Your assignment:
Nothing in the data should be left out, so repeat it all exactly.

Material provided:
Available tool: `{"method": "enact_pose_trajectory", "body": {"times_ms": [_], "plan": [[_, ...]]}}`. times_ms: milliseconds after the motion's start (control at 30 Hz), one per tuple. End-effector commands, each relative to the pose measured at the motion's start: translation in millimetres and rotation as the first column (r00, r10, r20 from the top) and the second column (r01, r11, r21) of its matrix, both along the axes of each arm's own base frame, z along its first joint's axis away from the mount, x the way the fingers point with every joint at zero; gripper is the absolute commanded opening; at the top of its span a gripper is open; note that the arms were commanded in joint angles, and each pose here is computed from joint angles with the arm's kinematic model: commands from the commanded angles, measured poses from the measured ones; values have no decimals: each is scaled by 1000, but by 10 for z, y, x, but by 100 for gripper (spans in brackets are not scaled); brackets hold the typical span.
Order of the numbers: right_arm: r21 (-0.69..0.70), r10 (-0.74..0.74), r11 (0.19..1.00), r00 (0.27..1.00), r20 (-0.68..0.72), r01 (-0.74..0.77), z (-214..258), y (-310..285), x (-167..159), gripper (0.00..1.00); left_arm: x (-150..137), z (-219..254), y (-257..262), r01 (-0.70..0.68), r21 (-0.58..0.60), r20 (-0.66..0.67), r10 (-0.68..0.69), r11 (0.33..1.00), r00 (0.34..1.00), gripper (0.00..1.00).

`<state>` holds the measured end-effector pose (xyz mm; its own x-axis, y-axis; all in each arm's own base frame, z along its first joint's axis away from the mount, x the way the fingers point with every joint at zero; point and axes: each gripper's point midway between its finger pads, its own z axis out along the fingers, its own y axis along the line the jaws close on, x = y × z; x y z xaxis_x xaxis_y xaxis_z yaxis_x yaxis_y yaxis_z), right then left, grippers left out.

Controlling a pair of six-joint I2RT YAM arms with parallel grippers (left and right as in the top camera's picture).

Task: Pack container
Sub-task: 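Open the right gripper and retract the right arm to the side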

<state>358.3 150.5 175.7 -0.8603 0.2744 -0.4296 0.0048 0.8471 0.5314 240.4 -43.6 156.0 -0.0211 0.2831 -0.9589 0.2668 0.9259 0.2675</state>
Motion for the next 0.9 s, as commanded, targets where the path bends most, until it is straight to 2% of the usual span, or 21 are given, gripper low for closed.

Answer for this exercise:
Available tool: `{"method": "enact_pose_trajectory", "body": {"times_ms": [_], "plan": [[_, ...]]}}`. times_ms: milliseconds after the motion's start (control at 30 Hz), one per tuple. End-effector commands, each relative to the pose measured at the motion's start: translation in millimetres and rotation as the first column (r00, r10, r20 from the top) and the second column (r01, r11, r21) of its matrix, both along the axes of each arm's own base frame, z along its first joint's axis away from the mount, x the way the fingers point with every joint at zero; gripper is the absolute commanded opening; at the top of its span a gripper is open; note that the arms were commanded in joint angles, and each pose here is computed from joint angles with the arm's kinematic model: commands from the commanded angles, measured poses from the measured ones; values have no decimals: each is scaled by 1000, but by 10 for z, y, x, but by 100 for gripper (spans in brackets are not scaled); brackets hold the typical span.
Order of the numbers: right_arm: r21 (-0.69..0.70), r10 (-0.74..0.74), r11 (0.19..1.00), r00 (0.27..1.00), r20 (-0.68..0.72), r01 (-0.74..0.77), z (-214..258), y (-310..285), x (-167..159), gripper (0.00..1.00); left_arm: x (-150..137), z (-219..254), y (-257..262), r01 (-0.70..0.68), r21 (-0.58..0.60), r20 (-0.66..0.67), r10 (-0.68..0.69), r11 (0.33..1.00), r00 (0.34..1.00), gripper (0.00..1.00).

`<state>` holds the measured end-effector pose (xyz mm; its own x-axis, y-axis; all in each arm's own base frame, z along its first joint's axis away from the mount, x the way the fingers point with every joint at zero; point and axes: each gripper's point midway between its finger pads, its own z axis out along the fingers, its own y axis along the line the jaws close on, x = y × z; x y z xaxis_x xaxis_y xaxis_z yaxis_x yaxis_y yaxis_z), right then left, grippers left out.

Controlling a pair of six-joint I2RT YAM arms with parallel grippers (left and right as in the top camera's picture).

Task: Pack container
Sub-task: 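Open the right gripper and retract the right arm to the side
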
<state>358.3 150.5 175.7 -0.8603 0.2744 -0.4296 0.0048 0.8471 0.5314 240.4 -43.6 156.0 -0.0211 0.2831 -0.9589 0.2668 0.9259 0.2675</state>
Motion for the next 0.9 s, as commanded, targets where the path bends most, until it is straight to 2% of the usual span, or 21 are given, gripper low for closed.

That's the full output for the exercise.